Keywords

data integrity, data quality, online survey

 

Authors

  1. Walker, Lorraine O.
  2. Murry, Nicole
  3. Longoria, Kayla D.

Abstract

Background: Online surveys have proven to be an efficient method to gather health information in studies of various populations, but these are accompanied by threats to data integrity and quality. We draw on our experience with a nefarious intrusion into an online survey and our efforts to protect data integrity and quality in a subsequent online survey.

 

Objectives: We aim to share lessons learned regarding detecting and preventing threats to online survey data integrity and quality.

 

Methods: We examined data from two online surveys we conducted, as well as findings of others reported in the literature, to delineate threats to and prevention strategies for online health surveys.

 

Results: Our first survey was launched inadvertently without available security features engaged in Qualtrics, resulting in a number of threats to data integrity and quality.
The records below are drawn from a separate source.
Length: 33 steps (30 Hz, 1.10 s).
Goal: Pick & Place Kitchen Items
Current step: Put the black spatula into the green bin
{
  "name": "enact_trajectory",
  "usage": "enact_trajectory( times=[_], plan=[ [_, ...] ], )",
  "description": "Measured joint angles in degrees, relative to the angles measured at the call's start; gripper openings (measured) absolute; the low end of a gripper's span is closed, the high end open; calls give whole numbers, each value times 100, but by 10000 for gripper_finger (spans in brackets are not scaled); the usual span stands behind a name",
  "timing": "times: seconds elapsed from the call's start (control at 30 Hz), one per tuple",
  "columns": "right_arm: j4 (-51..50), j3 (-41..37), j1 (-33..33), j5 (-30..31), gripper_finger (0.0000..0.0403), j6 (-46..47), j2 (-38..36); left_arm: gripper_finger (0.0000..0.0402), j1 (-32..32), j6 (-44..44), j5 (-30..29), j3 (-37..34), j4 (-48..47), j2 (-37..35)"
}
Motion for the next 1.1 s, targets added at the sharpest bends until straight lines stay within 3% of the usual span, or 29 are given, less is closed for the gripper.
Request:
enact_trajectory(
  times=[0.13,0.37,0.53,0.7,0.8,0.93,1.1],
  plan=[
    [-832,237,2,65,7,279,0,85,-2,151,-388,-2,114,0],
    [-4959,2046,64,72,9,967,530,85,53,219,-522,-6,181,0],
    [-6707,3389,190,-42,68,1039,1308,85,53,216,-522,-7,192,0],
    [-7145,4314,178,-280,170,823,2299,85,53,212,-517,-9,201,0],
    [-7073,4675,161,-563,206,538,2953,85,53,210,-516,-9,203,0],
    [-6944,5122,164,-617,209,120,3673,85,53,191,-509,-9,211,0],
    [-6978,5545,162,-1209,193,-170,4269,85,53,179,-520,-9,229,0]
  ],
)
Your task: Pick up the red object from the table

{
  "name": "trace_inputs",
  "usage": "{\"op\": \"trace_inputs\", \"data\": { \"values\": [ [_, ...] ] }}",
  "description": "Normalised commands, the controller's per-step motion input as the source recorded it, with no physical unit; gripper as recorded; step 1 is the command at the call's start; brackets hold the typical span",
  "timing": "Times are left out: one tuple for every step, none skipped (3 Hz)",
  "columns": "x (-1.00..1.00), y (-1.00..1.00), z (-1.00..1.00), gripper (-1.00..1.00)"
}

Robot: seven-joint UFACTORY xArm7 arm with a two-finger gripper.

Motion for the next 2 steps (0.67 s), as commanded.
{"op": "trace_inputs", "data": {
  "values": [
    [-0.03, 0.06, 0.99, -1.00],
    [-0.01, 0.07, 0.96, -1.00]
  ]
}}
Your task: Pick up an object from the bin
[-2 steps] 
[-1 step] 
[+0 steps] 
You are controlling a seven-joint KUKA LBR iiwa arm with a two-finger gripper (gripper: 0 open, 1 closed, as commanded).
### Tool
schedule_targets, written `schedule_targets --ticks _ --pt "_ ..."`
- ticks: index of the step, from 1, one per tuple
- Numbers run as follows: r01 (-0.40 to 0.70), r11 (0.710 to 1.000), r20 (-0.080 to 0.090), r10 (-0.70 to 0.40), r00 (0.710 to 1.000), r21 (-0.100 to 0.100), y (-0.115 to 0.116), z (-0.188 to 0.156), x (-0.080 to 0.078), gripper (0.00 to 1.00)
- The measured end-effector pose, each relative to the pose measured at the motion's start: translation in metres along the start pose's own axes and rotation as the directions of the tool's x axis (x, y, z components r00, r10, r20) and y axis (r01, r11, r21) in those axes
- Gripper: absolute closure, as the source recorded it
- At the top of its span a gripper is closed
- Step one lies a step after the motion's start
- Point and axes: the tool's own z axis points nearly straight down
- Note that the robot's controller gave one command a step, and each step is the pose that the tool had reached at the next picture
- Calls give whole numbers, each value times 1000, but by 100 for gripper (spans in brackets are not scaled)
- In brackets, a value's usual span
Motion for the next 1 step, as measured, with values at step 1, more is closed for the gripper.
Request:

These threats included multiple submissions, often within seconds of each other, from the same internet protocol (IP) address; use of proxy servers or virtual private networks, often with suspicious or abusive IP address ratings and geolocations outside the United States; and incoherent text data or otherwise suspicious responses. After excluding fraudulent, suspicious, or ineligible cases, as well as cases that terminated before submitting data, 102 of 224 (45.5%) eligible survey respondents remained with partial or complete data. In a second online survey with security features in Qualtrics engaged, no IP addresses were associated with any duplicate submissions. To further protect data integrity and quality, we added items to detect inattentive or fraudulent respondents and applied a risk scoring system in which 23 survey respondents were high risk, 16 were moderate risk, and 289 of 464 (62.3%) were low or no risk and therefore considered eligible respondents.

 

Discussion: Technological safeguards, such as blocking repeat IP addresses and study design features to detect inattentive or fraudulent respondents, are strategies to support data integrity and quality in online survey research. For online data collection to make meaningful contributions to nursing research, it is important for nursing scientists to implement technological, study design, and methodological safeguards to protect data integrity and quality and for future research to focus on advancing data protection methodologies.